What you will do: Determine how many lines in the listing contain the string "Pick"; respond with the number alone.
(Beginning of Data records)
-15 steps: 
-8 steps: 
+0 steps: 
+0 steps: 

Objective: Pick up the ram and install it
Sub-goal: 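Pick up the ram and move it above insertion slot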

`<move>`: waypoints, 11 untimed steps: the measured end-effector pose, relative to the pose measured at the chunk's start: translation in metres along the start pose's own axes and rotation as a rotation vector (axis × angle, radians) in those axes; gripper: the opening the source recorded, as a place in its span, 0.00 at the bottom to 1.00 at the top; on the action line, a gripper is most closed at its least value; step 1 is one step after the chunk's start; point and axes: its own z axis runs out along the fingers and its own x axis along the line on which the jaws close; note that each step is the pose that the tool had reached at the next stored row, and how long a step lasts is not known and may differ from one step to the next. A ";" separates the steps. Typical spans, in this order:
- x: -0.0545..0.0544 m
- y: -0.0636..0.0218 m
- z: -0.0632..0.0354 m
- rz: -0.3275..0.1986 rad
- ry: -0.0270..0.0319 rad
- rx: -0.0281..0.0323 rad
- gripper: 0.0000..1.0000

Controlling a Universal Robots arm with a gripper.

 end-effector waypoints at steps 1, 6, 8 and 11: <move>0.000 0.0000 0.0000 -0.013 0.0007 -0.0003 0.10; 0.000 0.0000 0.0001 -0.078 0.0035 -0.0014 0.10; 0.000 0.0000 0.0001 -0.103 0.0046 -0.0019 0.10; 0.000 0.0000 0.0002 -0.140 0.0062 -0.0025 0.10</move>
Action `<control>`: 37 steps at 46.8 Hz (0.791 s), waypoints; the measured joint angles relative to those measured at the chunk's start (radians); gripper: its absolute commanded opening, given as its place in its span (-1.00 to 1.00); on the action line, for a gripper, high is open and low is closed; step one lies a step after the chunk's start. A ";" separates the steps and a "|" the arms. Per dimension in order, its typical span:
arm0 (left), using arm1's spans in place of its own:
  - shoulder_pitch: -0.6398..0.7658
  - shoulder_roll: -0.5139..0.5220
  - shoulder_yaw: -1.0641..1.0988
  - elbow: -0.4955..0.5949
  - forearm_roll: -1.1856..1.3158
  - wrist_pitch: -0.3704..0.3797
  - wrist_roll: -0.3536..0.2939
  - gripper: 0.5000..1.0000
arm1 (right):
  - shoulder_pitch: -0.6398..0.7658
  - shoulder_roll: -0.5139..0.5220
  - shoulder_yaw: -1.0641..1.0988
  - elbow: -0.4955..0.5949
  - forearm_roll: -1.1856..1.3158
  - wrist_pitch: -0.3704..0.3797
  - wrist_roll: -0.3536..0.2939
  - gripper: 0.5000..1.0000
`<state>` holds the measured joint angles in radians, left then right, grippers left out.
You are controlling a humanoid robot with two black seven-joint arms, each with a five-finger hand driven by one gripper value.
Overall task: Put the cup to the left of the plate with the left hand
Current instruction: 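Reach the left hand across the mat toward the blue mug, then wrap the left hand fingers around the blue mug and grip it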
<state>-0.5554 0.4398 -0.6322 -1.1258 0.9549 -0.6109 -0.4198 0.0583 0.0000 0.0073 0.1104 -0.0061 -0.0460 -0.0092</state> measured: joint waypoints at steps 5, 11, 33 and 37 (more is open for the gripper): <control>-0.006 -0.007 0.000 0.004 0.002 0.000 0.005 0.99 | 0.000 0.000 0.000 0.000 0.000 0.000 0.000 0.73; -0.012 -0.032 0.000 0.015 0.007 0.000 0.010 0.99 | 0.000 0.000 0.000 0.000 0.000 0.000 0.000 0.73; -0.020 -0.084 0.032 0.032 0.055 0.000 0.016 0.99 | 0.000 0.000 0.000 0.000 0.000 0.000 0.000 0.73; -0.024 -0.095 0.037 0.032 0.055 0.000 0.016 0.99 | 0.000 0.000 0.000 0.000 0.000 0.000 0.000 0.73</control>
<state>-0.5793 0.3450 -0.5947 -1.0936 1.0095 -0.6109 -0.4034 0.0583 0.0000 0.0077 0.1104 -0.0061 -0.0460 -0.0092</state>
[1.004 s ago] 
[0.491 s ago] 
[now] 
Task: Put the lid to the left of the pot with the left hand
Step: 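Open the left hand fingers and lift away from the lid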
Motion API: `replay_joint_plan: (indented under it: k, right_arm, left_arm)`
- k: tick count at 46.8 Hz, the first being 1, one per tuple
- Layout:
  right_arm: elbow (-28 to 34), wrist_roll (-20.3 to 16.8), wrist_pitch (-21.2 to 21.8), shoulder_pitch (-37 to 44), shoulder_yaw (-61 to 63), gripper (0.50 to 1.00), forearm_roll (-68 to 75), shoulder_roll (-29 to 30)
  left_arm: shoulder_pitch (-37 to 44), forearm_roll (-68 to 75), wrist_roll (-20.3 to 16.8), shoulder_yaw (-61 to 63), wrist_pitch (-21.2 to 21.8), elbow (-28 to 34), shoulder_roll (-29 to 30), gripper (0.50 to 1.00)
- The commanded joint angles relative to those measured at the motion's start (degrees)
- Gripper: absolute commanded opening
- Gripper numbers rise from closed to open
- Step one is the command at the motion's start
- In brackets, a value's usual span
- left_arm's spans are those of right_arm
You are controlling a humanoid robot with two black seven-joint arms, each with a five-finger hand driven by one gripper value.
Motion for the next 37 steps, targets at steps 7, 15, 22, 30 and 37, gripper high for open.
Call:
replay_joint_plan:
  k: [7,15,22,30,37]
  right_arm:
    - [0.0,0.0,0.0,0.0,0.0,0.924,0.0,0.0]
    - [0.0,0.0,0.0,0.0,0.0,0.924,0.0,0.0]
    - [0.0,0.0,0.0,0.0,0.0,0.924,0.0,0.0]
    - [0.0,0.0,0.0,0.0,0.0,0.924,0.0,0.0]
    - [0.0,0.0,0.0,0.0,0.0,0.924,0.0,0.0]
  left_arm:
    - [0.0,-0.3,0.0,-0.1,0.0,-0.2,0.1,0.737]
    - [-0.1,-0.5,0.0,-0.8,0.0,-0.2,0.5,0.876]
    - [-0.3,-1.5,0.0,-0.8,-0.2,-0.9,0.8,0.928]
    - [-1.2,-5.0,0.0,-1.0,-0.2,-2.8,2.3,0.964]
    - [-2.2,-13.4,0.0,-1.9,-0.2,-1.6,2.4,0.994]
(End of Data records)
Answer space: 2